» WORK INSTRUCTION
Search the listing below for the line containing "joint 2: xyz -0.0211". From there through the line containing "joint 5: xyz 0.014", transcribe every line exactly, both ends included.

» MATERIAL PROVIDED
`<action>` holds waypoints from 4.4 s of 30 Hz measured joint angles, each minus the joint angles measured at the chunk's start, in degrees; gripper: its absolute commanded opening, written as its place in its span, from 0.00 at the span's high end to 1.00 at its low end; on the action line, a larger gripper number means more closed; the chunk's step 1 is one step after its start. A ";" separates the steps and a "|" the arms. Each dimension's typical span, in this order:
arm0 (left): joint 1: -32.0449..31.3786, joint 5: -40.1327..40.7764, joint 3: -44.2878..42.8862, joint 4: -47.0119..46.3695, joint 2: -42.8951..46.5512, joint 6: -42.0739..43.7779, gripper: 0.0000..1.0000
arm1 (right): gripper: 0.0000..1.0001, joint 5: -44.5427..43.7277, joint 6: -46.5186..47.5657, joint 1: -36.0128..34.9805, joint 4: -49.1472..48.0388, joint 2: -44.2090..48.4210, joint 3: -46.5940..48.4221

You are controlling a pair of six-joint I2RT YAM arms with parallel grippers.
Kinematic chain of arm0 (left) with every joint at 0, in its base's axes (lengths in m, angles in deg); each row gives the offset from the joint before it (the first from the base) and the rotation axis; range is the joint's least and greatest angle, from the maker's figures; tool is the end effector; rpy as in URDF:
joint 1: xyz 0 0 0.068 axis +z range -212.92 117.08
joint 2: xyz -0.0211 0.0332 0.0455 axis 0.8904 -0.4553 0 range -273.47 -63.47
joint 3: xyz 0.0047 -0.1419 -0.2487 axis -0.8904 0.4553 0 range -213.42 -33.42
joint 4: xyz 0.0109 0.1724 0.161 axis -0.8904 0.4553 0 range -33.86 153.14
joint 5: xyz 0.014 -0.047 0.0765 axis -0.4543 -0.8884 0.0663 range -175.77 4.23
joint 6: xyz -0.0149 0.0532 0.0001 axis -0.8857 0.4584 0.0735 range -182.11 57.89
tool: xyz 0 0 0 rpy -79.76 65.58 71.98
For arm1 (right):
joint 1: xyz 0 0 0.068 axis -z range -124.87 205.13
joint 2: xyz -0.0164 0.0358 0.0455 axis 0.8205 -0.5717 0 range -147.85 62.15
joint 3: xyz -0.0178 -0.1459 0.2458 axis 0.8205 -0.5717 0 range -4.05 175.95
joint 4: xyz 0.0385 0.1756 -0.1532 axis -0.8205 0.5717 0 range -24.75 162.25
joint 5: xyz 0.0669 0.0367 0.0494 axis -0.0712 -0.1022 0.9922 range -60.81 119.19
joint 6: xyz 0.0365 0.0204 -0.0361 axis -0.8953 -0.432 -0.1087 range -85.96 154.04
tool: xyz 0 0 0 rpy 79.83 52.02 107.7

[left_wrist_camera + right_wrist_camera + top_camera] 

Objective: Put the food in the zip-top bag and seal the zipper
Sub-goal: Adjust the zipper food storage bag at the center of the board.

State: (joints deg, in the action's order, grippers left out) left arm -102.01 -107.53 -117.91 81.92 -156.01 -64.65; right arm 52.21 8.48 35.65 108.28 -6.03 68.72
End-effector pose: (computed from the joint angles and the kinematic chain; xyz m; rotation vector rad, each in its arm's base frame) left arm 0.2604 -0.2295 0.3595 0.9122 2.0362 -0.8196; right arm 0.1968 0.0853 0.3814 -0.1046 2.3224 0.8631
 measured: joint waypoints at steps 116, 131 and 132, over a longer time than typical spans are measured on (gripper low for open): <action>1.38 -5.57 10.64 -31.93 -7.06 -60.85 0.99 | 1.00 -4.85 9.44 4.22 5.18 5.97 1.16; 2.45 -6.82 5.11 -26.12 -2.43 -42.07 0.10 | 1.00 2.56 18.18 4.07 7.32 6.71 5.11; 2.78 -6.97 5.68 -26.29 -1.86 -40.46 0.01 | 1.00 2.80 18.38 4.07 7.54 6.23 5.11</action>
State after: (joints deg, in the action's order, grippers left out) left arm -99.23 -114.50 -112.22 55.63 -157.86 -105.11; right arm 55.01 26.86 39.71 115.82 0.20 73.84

» ANSWER TO THIS PROBLEM
joint 2: xyz -0.0211 0.0332 0.0455 axis 0.8904 -0.4553 0 range -273.47 -63.47
joint 3: xyz 0.0047 -0.1419 -0.2487 axis -0.8904 0.4553 0 range -213.42 -33.42
joint 4: xyz 0.0109 0.1724 0.161 axis -0.8904 0.4553 0 range -33.86 153.14
joint 5: xyz 0.014 -0.047 0.0765 axis -0.4543 -0.8884 0.0663 range -175.77 4.23

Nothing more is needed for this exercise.